START MATERIAL FOR THE TASK

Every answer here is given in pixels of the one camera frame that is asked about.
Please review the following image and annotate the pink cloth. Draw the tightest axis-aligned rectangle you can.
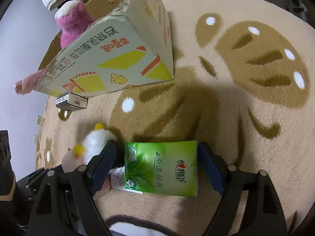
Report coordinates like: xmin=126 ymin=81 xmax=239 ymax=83
xmin=14 ymin=69 xmax=45 ymax=95

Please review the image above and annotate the pink bear plush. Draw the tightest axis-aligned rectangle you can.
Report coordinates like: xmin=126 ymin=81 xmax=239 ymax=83
xmin=55 ymin=0 xmax=94 ymax=49

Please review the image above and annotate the beige floral blanket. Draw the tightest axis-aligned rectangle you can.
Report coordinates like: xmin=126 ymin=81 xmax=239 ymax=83
xmin=36 ymin=0 xmax=314 ymax=229

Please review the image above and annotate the open cardboard box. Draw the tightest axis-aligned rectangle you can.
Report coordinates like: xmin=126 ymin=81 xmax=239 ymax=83
xmin=35 ymin=0 xmax=174 ymax=98

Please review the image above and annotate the small black white box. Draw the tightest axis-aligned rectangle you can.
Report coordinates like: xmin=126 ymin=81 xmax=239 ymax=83
xmin=56 ymin=93 xmax=88 ymax=111

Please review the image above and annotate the white fluffy duck plush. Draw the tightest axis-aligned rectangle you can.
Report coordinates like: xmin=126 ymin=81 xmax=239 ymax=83
xmin=61 ymin=123 xmax=117 ymax=173

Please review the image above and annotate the green tissue pack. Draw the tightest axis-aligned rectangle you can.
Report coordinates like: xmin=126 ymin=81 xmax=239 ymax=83
xmin=124 ymin=141 xmax=199 ymax=197

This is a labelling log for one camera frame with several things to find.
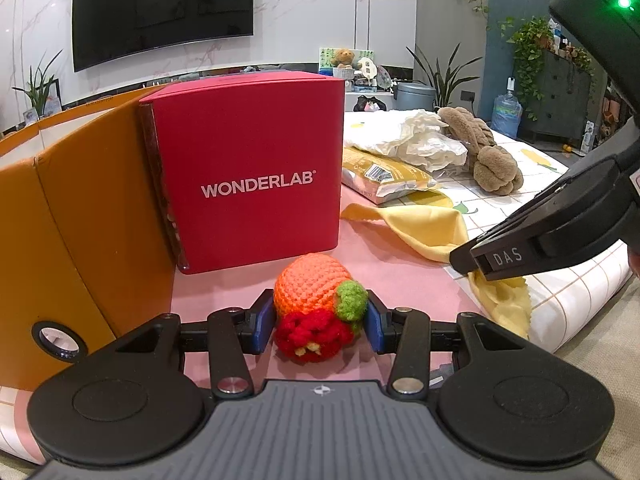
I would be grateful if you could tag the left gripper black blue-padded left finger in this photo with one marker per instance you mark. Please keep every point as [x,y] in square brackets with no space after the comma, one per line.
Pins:
[231,334]

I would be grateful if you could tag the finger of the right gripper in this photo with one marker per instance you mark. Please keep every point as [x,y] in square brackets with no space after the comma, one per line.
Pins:
[515,247]

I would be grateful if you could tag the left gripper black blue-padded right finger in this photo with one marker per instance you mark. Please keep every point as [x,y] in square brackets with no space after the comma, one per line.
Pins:
[405,333]

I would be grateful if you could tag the yellow cloth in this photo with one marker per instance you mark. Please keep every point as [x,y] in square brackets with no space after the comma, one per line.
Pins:
[434,233]

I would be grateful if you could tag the orange red crochet toy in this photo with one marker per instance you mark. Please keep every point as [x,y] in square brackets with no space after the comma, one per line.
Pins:
[320,309]

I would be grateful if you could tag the brown plush yarn toy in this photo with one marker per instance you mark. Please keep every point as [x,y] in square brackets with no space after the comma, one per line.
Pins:
[493,168]

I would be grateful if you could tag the white lemon-print checked tablecloth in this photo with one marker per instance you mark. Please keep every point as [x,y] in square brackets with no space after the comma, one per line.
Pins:
[141,407]

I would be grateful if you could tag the dark grey cabinet with ivy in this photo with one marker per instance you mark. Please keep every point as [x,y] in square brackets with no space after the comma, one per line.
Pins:
[553,79]

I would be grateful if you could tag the white crumpled plastic bag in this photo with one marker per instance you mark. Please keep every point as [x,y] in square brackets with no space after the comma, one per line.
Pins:
[417,137]

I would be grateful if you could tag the blue water bottle jug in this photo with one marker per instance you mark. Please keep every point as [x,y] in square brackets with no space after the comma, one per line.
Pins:
[507,112]

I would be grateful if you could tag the yellow snack package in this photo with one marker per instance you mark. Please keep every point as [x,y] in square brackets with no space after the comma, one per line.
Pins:
[381,179]

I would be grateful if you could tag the orange open storage box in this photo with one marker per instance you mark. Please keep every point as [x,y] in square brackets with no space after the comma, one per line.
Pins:
[83,243]

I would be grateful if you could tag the red Wonderlab box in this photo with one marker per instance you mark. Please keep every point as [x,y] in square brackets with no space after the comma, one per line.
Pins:
[247,167]

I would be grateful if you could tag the tall leafy floor plant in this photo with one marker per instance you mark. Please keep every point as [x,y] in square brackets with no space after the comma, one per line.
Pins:
[444,79]

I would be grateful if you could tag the grey round trash can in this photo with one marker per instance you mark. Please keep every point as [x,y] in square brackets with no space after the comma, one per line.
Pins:
[414,95]

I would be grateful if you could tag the pink waste bin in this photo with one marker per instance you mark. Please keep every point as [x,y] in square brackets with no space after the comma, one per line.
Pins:
[369,104]

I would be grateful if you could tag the small teddy bear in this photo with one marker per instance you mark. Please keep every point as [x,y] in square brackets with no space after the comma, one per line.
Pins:
[342,58]

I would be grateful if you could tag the green potted plant on console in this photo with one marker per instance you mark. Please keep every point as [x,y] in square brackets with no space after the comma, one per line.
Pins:
[38,84]

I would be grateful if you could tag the black wall television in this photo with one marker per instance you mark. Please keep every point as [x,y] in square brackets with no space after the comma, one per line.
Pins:
[105,30]

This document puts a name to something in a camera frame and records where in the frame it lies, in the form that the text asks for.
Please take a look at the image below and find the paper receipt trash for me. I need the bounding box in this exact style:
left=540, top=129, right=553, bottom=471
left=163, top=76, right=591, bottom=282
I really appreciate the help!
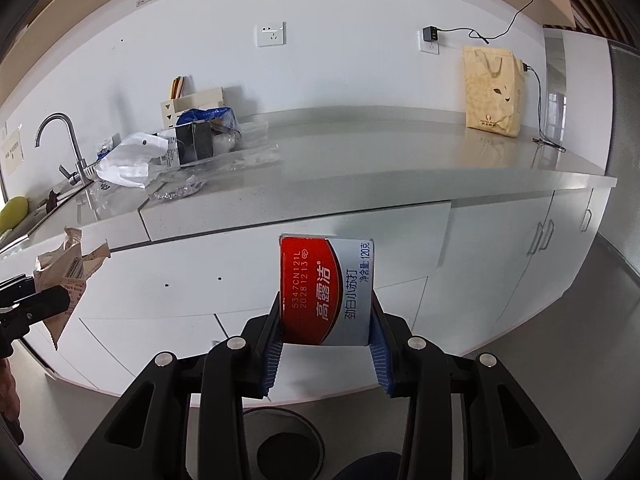
left=34, top=228, right=111, bottom=350

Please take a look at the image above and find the red white toothpaste box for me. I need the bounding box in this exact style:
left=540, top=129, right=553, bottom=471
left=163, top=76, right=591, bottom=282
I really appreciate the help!
left=280, top=234, right=374, bottom=347

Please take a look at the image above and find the white foam packing sheet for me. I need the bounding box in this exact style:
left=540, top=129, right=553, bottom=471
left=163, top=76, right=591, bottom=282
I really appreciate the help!
left=96, top=132, right=168, bottom=188

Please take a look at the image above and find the black round trash bin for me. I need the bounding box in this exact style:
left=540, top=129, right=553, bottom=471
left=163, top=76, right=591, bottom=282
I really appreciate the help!
left=243, top=408, right=326, bottom=480

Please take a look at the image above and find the chrome kitchen faucet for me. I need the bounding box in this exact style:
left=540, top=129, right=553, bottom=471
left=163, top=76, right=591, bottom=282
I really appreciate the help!
left=32, top=112, right=93, bottom=186

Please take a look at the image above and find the yellow sponge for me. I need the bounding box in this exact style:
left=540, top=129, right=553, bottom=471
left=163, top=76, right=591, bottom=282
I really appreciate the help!
left=0, top=196, right=29, bottom=234

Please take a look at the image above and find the crumpled clear plastic wrapper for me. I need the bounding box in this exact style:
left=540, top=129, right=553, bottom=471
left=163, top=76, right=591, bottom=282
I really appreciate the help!
left=151, top=176, right=206, bottom=202

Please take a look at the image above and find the black cardboard box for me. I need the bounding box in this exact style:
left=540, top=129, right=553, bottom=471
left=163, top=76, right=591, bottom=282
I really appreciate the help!
left=175, top=122, right=214, bottom=166

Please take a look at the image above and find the blue plastic snack bag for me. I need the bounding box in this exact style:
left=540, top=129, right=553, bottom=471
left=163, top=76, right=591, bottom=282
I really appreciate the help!
left=176, top=106, right=239, bottom=131

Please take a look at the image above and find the cream utensil organizer rack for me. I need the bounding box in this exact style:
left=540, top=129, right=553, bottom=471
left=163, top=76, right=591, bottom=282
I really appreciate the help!
left=160, top=87, right=224, bottom=129

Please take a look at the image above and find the orange chopsticks bundle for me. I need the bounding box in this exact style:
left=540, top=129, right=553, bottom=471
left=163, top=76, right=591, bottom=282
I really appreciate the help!
left=169, top=76, right=186, bottom=100

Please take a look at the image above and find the black power adapter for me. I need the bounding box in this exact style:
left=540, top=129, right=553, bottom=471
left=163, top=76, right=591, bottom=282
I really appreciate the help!
left=422, top=26, right=438, bottom=42

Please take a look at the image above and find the white wall socket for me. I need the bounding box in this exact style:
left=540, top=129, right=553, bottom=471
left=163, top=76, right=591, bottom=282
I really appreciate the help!
left=255, top=22, right=285, bottom=48

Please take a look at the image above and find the black adapter cable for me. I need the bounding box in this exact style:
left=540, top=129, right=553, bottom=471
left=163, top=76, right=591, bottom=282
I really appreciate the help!
left=435, top=0, right=549, bottom=42

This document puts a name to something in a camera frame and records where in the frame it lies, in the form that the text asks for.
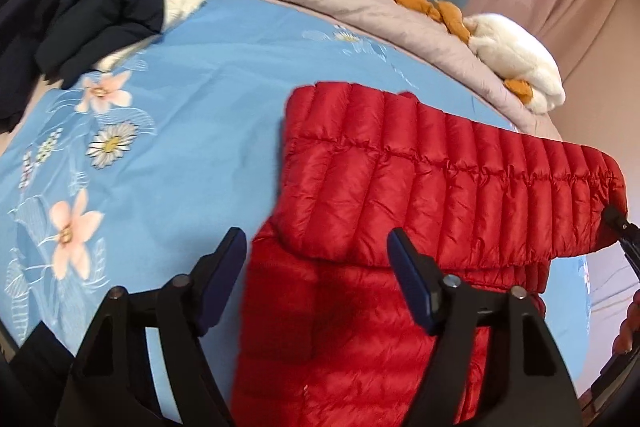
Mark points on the pink right curtain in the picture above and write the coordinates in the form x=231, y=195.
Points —
x=596, y=45

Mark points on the blue floral bed sheet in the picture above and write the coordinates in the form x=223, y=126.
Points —
x=136, y=195

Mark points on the white plush goose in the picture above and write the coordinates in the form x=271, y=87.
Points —
x=525, y=66

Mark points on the dark navy clothes pile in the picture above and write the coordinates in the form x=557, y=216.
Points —
x=61, y=40

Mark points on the red down jacket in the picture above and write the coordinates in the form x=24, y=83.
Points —
x=387, y=210

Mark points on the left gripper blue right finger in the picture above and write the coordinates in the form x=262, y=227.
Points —
x=419, y=279

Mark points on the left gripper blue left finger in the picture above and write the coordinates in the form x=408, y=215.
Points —
x=214, y=277

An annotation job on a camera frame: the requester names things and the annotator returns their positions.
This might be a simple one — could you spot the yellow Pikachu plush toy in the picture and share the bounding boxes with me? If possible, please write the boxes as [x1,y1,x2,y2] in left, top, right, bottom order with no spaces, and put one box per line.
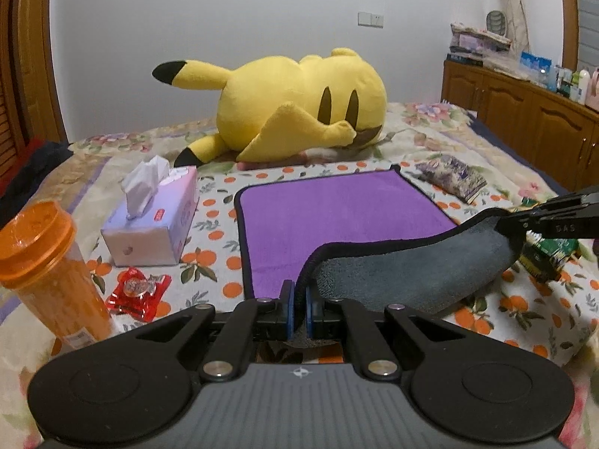
[152,48,387,166]

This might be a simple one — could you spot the wooden louvered wardrobe door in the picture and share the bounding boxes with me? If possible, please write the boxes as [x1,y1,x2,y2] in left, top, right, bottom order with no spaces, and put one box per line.
[1,0,67,184]

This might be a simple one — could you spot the purple snack packet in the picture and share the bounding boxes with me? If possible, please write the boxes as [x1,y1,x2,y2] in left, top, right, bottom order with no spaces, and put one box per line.
[416,154,487,204]

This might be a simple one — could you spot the floral bed quilt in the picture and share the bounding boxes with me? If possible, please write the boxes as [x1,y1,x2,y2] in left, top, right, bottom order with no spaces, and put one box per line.
[1,103,598,448]

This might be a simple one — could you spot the white wall switch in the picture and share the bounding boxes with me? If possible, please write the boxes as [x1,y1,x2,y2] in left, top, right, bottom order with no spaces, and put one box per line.
[358,11,384,28]

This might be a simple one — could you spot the bottles on cabinet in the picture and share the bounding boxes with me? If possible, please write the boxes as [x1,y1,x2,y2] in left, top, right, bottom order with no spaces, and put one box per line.
[520,52,598,112]

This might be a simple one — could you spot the stack of folded items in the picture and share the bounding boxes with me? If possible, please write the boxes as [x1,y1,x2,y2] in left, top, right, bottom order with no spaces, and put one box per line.
[447,10,512,67]

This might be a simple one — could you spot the purple and grey towel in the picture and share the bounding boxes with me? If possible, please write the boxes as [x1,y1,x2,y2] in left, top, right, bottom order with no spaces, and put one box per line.
[234,165,525,330]

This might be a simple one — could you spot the red candy wrapper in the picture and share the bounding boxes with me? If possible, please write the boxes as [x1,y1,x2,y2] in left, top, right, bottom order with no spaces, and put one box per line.
[106,268,171,322]

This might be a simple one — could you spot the orange plastic bottle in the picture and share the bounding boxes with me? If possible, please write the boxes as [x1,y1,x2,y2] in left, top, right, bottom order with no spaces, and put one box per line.
[1,201,114,350]

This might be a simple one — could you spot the green gold snack packet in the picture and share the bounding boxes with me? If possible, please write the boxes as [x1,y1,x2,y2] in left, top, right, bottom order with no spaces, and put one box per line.
[516,199,579,283]

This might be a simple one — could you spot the brown wooden cabinet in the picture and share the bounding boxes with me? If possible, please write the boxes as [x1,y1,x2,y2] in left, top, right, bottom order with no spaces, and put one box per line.
[442,59,598,190]

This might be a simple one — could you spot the pink tissue box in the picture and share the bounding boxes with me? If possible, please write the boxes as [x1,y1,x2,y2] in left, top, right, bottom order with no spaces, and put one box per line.
[100,156,198,266]

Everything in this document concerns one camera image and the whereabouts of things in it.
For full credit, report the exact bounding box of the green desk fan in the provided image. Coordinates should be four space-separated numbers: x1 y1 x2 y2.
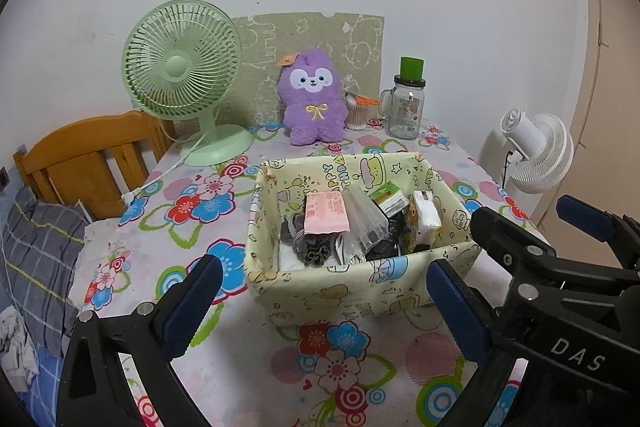
122 0 253 167

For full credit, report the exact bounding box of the grey garbage bag roll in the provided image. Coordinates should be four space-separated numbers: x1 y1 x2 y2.
335 232 366 265

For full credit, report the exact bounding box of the yellow cartoon fabric storage box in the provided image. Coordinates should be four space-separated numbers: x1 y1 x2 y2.
244 153 480 326

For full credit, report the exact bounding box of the purple plush toy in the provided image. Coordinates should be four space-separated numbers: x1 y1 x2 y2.
278 48 348 146

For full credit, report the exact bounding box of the grey plaid pillow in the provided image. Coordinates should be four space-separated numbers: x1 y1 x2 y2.
1 186 88 359

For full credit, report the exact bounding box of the white fan power cable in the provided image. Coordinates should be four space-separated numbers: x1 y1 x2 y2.
120 131 212 208

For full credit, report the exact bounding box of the floral tablecloth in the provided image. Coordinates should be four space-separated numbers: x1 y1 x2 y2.
70 122 530 426

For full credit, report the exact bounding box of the green cartoon cardboard panel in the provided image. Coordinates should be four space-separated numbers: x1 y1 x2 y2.
217 12 385 127

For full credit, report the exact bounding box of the white towel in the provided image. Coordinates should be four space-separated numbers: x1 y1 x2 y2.
278 243 305 272

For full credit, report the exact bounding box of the white standing fan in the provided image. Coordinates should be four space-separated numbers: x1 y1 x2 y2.
500 108 574 194

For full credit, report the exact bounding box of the cotton swab jar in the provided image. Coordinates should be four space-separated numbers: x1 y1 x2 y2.
345 91 380 131

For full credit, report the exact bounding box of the grey drawstring pouch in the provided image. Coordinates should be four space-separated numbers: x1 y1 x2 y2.
280 213 338 269

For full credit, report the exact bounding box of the glass mason jar green lid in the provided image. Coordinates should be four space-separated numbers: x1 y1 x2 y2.
378 56 426 140

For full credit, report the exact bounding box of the crumpled white grey cloth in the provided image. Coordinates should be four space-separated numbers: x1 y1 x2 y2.
0 306 39 393

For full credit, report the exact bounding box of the pink paper packet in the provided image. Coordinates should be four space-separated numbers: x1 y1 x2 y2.
304 192 350 235

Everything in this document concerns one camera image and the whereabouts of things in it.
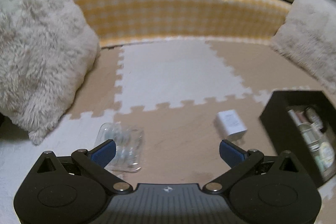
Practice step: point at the yellow gingham mattress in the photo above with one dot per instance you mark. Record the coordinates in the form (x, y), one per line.
(121, 22)

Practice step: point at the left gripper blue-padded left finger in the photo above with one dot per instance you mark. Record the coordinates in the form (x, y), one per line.
(93, 164)

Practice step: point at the clear plastic container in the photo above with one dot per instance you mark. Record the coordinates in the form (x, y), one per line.
(129, 144)

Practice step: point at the brown nail polish bottle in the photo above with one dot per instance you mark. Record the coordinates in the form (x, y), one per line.
(297, 117)

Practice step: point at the round yellow tin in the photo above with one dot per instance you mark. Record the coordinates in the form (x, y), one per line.
(323, 155)

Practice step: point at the white USB charger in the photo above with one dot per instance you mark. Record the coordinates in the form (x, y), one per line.
(229, 125)

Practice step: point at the black cardboard box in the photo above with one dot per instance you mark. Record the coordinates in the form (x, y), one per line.
(285, 135)

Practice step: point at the right white fluffy pillow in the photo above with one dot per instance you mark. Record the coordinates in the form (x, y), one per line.
(307, 38)

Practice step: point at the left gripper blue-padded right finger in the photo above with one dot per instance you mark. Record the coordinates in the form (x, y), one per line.
(241, 163)

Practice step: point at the UV gel polish box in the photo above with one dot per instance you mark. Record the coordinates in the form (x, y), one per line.
(313, 117)

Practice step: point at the white fluffy pillow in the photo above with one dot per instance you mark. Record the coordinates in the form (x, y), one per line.
(307, 38)
(47, 48)

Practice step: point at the left white fluffy pillow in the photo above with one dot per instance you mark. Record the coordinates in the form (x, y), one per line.
(47, 48)

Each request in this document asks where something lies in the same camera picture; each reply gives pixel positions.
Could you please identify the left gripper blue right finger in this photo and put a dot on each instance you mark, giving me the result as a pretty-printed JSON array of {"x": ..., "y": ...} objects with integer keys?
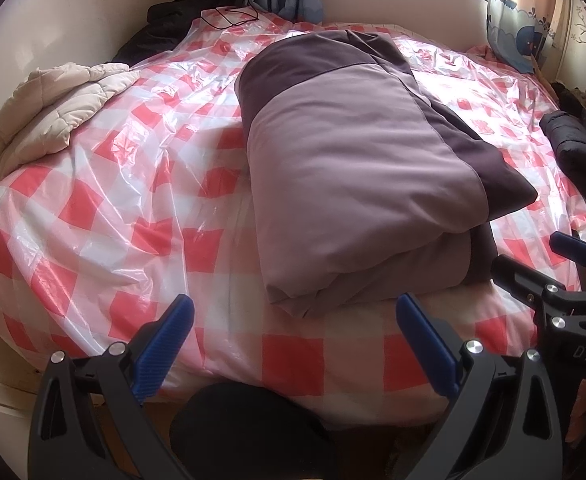
[{"x": 501, "y": 421}]

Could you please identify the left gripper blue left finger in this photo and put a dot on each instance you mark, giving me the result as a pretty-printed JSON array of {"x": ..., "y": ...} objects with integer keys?
[{"x": 66, "y": 441}]

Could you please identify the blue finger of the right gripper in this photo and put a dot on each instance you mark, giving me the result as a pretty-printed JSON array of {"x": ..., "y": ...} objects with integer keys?
[
  {"x": 523, "y": 283},
  {"x": 569, "y": 247}
]

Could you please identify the lilac purple jacket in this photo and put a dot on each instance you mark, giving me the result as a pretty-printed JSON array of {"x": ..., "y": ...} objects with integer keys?
[{"x": 364, "y": 185}]

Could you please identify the blue patterned curtain right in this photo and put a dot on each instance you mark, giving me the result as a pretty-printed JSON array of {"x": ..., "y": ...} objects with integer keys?
[{"x": 517, "y": 36}]

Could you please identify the beige quilted blanket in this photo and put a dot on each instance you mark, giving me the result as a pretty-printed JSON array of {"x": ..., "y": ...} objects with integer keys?
[{"x": 44, "y": 109}]

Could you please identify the black clothing pile by wall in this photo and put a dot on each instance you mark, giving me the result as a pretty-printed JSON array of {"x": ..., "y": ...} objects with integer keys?
[{"x": 168, "y": 23}]

END MATERIAL FOR THE TASK

WHAT IS EXPECTED: Above are some lines. Repeat exactly, and only, those from the line that has "I would be grateful if you could tag the white lemon-print" through the line that has "I would be grateful if you could tag the white crumpled".

OUTPUT BELOW:
I would be grateful if you could tag the white lemon-print checked tablecloth in this photo with one marker per instance you mark. Please keep every point as [x,y] in square brackets with no space after the comma, one per line.
Pins:
[141,407]

I would be grateful if you could tag the dark grey cabinet with ivy in this photo with one marker per instance you mark. Please keep every point as [x,y] in square brackets with no space after the comma, one per line.
Pins:
[553,79]

I would be grateful if you could tag the white crumpled plastic bag in this photo with one marker per instance you mark. Please keep every point as [x,y] in square brackets with no space after the comma, one per line.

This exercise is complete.